UPDATE: There have been some significant improvements that have unfortunately required some breaking changes as I prepare for the upcoming 1.0 release. See the changelog for details.
Hyperpotamus n. [hyper·pot·a·mus] - an easily scriptable HTTP client
- request: # Send a request to httpbin.org with our pizza order
url: http://httpbin.org/post
method: POST
auth:
username: foo
password: bar
json:
crust: deep-dish
toppings: [ pepperoni, extra-cheese ]
response:
- json: # Capture the IP address from the response
ip_address: "$.origin"
- print: Your IP Address is <% ip_address %>
This README just scratches the surface and gives you enough information to know what hyperpotamus tastes like to either get excited or scratch your head and wonder why anyone would be interested. For those who get excited, it is worth reading the Hyperpotamus documentation wiki
Hyperpotamus allows you to write simple, human-readable scripts using any text-editor to describe a sequence of web requests (HTTP/HTTPS) and actions that you want to take to verify or capture data from the responses. Hyperpotamus scripts support multi-step processes where information can be retrieved from the results of one request to print out or use in subsequent requests. For example, you may need to retrieve a listing of photos from one page before you select one or all of them to download on a second page. Hyperpotamus uses powerful dynamic macros to customize parameters in the web-requests. The values for these macros can be passed in on the command-line, read from a spreadsheet, loaded from a JSON/YAML data-file, captured from a previous request, or read in from the user running the script at a prompt.

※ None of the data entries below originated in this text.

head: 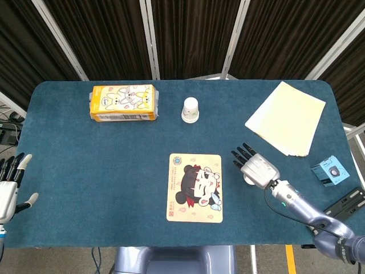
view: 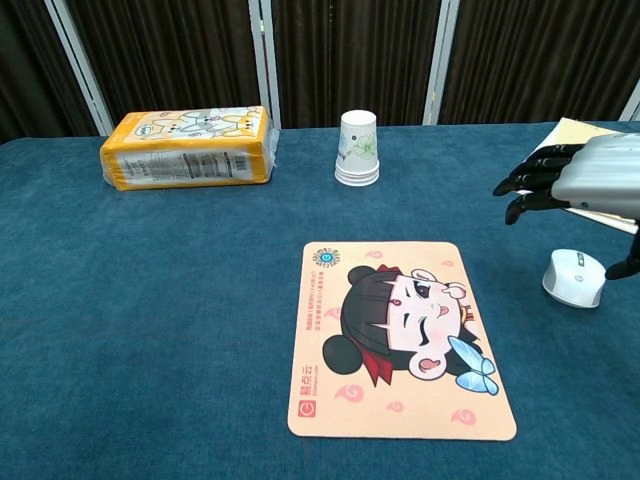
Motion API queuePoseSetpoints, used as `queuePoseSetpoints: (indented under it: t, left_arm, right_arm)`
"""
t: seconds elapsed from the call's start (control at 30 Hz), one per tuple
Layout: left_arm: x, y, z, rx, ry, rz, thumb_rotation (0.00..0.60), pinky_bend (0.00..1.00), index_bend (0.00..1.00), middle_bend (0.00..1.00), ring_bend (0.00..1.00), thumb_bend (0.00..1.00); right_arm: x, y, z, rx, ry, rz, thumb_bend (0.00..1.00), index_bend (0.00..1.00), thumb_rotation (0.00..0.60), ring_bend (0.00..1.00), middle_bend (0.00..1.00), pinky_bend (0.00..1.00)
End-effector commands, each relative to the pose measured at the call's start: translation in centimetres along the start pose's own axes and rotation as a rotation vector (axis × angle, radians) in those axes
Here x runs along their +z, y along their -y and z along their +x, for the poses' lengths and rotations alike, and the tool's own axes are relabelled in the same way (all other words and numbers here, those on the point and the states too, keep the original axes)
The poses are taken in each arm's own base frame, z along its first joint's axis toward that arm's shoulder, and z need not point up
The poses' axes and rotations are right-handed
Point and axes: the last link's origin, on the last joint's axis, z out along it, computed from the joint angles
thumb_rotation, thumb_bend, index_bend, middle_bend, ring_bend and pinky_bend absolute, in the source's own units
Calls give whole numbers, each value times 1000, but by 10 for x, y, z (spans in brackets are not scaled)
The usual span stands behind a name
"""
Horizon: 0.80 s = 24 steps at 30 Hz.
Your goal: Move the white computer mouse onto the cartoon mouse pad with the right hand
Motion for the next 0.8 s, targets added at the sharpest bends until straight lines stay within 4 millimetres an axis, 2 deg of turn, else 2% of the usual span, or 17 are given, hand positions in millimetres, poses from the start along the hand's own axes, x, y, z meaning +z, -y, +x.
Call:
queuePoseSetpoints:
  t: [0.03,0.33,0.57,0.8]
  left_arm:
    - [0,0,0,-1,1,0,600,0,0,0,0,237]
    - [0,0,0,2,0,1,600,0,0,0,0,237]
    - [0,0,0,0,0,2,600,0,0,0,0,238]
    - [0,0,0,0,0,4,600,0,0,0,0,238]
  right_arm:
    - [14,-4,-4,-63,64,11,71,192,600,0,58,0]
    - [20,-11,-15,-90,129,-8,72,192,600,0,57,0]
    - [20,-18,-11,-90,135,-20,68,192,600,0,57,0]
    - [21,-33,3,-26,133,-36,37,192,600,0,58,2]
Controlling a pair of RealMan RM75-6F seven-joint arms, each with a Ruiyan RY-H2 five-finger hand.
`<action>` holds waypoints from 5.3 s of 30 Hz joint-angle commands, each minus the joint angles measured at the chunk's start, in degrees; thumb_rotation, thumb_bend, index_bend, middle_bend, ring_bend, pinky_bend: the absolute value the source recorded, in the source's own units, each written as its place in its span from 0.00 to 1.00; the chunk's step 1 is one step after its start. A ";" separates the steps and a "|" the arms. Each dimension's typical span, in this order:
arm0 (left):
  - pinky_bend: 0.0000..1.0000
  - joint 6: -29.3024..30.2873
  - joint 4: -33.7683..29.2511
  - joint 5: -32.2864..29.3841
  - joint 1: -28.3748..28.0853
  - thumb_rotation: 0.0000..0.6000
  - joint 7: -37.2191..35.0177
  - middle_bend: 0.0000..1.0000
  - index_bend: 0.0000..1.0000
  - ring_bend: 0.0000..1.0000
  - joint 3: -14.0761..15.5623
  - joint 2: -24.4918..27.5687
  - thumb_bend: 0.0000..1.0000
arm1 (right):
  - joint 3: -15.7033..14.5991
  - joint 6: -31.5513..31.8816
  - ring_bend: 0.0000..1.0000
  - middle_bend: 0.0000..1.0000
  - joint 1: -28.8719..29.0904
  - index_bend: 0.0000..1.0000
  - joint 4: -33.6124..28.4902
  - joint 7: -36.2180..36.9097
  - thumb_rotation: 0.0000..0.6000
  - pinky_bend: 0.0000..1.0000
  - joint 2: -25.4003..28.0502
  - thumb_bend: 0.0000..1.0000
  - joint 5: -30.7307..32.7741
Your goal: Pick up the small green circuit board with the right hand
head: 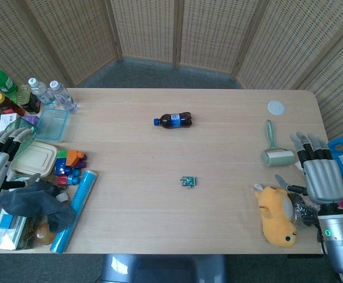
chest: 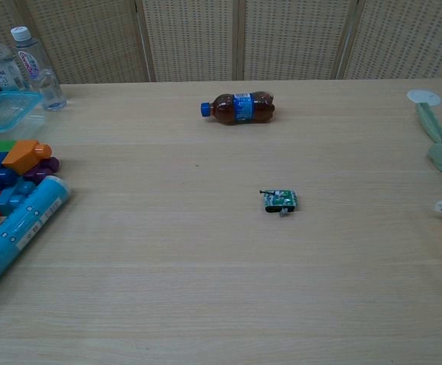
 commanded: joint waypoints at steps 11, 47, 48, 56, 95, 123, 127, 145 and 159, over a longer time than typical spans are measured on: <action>0.00 0.73 0.23 1.07 0.47 0.86 -1.22 0.00 0.00 0.00 0.36 0.24 0.25 | -0.50 -0.25 0.00 0.00 0.02 0.00 -1.50 -0.18 0.61 0.00 0.88 0.24 -1.25; 0.00 -0.89 1.18 2.45 -0.67 0.86 -4.82 0.00 0.00 0.00 0.62 0.30 0.23 | -2.14 -22.37 0.00 0.00 16.44 0.37 10.42 -4.98 1.00 0.00 -17.69 0.24 2.90; 0.00 -0.92 1.23 2.50 -0.71 0.86 -4.88 0.00 0.00 0.00 0.63 0.26 0.23 | -2.25 -22.83 0.00 0.00 16.85 0.35 10.69 -5.48 1.00 0.00 -18.28 0.24 3.14; 0.00 -0.93 1.45 3.16 -1.08 0.86 -5.09 0.00 0.00 0.00 0.62 0.01 0.23 | -2.28 -26.02 0.00 0.00 20.10 0.29 12.82 -8.81 1.00 0.00 -22.83 0.24 6.87; 0.00 -1.25 4.00 4.10 -1.64 0.85 -7.75 0.00 0.00 0.00 1.12 -0.63 0.23 | -2.89 -30.35 0.00 0.00 29.71 0.23 26.22 -18.16 1.00 0.00 -39.41 0.23 24.93; 0.00 0.85 3.92 4.82 -0.37 0.85 -8.74 0.00 0.00 0.00 1.60 0.12 0.23 | -2.42 -33.05 0.00 0.00 32.50 0.35 32.58 -12.85 1.00 0.00 -42.68 0.23 24.23; 0.00 1.00 3.76 4.96 -0.32 0.85 -8.56 0.00 0.00 0.00 1.61 0.23 0.23 | -2.46 -33.26 0.00 0.00 32.57 0.37 33.01 -12.10 1.00 0.00 -42.67 0.24 23.76; 0.00 1.74 3.55 5.21 0.13 0.85 -8.51 0.00 0.00 0.00 1.70 0.44 0.23 | -2.57 -34.44 0.00 0.08 32.82 0.51 36.03 -9.21 1.00 0.00 -43.67 0.32 22.26; 0.00 1.46 3.92 5.31 -0.25 0.85 -8.56 0.00 0.00 0.00 1.54 -0.09 0.23 | -2.22 -31.21 0.00 0.10 32.08 0.56 30.41 -10.78 1.00 0.00 -39.68 0.32 21.63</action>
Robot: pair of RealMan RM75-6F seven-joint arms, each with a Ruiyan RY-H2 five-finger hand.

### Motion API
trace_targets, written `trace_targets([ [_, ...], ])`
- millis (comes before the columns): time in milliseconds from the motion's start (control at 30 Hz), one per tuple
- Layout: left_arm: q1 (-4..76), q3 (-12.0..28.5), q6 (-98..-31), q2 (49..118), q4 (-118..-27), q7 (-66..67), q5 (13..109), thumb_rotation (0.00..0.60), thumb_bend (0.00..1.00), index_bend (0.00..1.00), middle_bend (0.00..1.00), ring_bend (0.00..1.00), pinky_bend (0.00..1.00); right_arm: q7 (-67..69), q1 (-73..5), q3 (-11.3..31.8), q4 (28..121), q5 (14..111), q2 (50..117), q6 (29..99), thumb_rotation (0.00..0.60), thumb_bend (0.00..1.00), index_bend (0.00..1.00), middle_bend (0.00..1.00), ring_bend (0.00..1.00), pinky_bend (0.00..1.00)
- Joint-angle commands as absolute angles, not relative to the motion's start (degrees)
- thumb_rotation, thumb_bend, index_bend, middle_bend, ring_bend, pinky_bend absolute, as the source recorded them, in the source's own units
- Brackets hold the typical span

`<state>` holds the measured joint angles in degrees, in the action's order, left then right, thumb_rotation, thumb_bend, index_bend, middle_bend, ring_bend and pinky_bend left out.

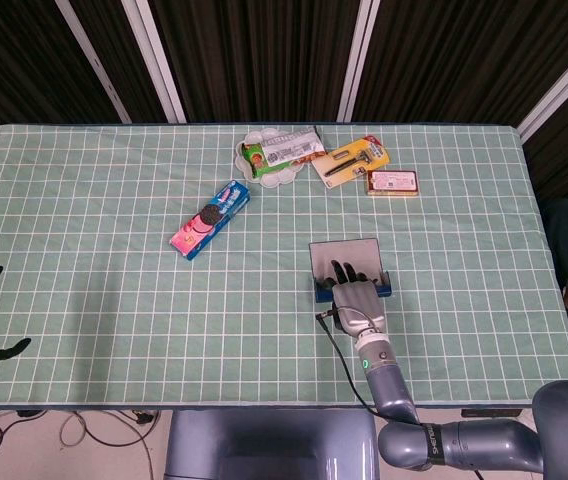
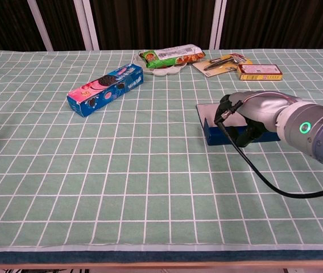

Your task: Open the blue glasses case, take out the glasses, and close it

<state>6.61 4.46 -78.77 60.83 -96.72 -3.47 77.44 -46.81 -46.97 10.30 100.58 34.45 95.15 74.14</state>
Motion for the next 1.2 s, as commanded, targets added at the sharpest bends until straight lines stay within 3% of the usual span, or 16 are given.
trace_targets([
  [33, 6.6, 4.4, -78.8, 60.8, -96.7, -3.5, 77.5, 0.6, 0.03, 0.0, 0.0, 0.0, 0.0, -45.9, -46.7, 10.1, 100.2, 37.1, 95.2, 74.4, 0.6, 0.74, 0.26, 0.0, 0.0, 0.19],
  [600, 6.6, 4.4, -78.7, 60.8, -96.8, -3.6, 77.5, 0.6, 0.03, 0.0, 0.0, 0.0, 0.0, -47.6, -45.4, 8.9, 98.8, 37.2, 95.9, 74.0, 0.6, 0.74, 0.26, 0.0, 0.0, 0.19],
  [1200, 6.6, 4.2, -78.7, 60.7, -97.0, -3.7, 77.7, 0.6, 0.03, 0.0, 0.0, 0.0, 0.0, -49.5, -41.4, 4.0, 104.1, 42.6, 94.6, 77.6, 0.6, 0.75, 0.31, 0.0, 0.0, 0.19],
])
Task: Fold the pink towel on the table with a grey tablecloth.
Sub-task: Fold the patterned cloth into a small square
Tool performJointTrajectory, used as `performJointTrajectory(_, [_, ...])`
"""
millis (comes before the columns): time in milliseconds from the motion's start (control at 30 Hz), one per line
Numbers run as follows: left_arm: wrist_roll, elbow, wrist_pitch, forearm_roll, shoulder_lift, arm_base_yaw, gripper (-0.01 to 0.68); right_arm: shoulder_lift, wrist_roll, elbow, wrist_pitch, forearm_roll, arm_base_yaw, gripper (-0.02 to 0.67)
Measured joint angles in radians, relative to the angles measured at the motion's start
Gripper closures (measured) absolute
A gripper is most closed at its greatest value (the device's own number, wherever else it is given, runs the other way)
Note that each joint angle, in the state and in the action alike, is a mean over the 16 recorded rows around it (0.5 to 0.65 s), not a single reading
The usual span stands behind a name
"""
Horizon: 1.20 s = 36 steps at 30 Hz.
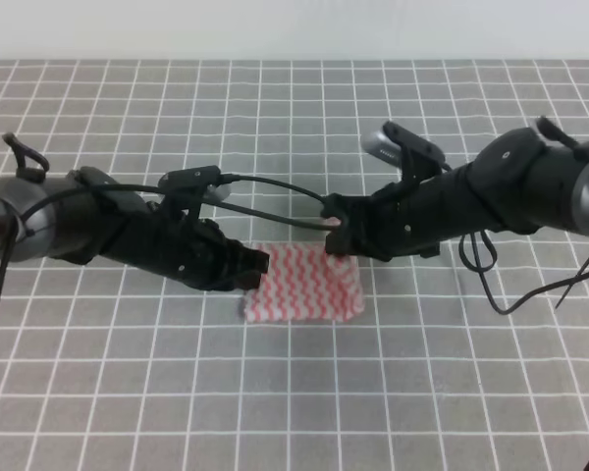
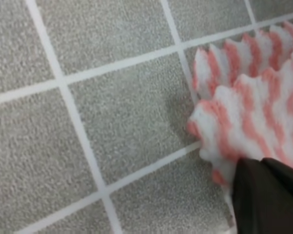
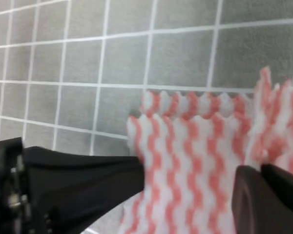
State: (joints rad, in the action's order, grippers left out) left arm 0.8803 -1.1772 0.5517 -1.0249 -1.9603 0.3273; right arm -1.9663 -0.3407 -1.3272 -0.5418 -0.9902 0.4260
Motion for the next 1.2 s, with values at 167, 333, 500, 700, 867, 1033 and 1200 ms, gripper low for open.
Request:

There are many reasons that I have needed to use such a tool in my own career, including:
-
Invoking a JSON-based API to send requests, retrieve data and submit updates
-
Creating a monitoring system that checks urls a regular basis to make sure a website or webservice is working
-
Screen-scraping HTML to retrieve documents and/or data
-
Setting up an automated suite of integration/regression tests for a new web-application or API
-
Stress-testing a web application for performance optimization and tuning
-
Boss (7:30pm): Hey! We need to get all the products on this spreadsheet entered on the customer's website by 8:00am tomorrow morning, but it is taking our team of 5 people forever to fill out the 3-page form on their website to copy/paste the fields for each row to submit these 8,000 items! We really need you to jump in and help us with the click/copy/paste/submit party, the team is desperate! You didn't have any plans for tonight did you? I'll buy pizza!!
You: Sure -- I'm happy to help! Send me the spreadsheet and give me about 20 minutes... oh, and deep-dish, please. Can you order it "to-go"?
No. You can write some pretty simple scripts in just a few seconds. Hyperpotamus scripting was designed to be easy and accessible. In spite of that simplicity, however, there is plenty of power when you are ready to dig deeper. If that's not enough, you can even extend and bend hyperpotamus to do your will by writing custom plugins.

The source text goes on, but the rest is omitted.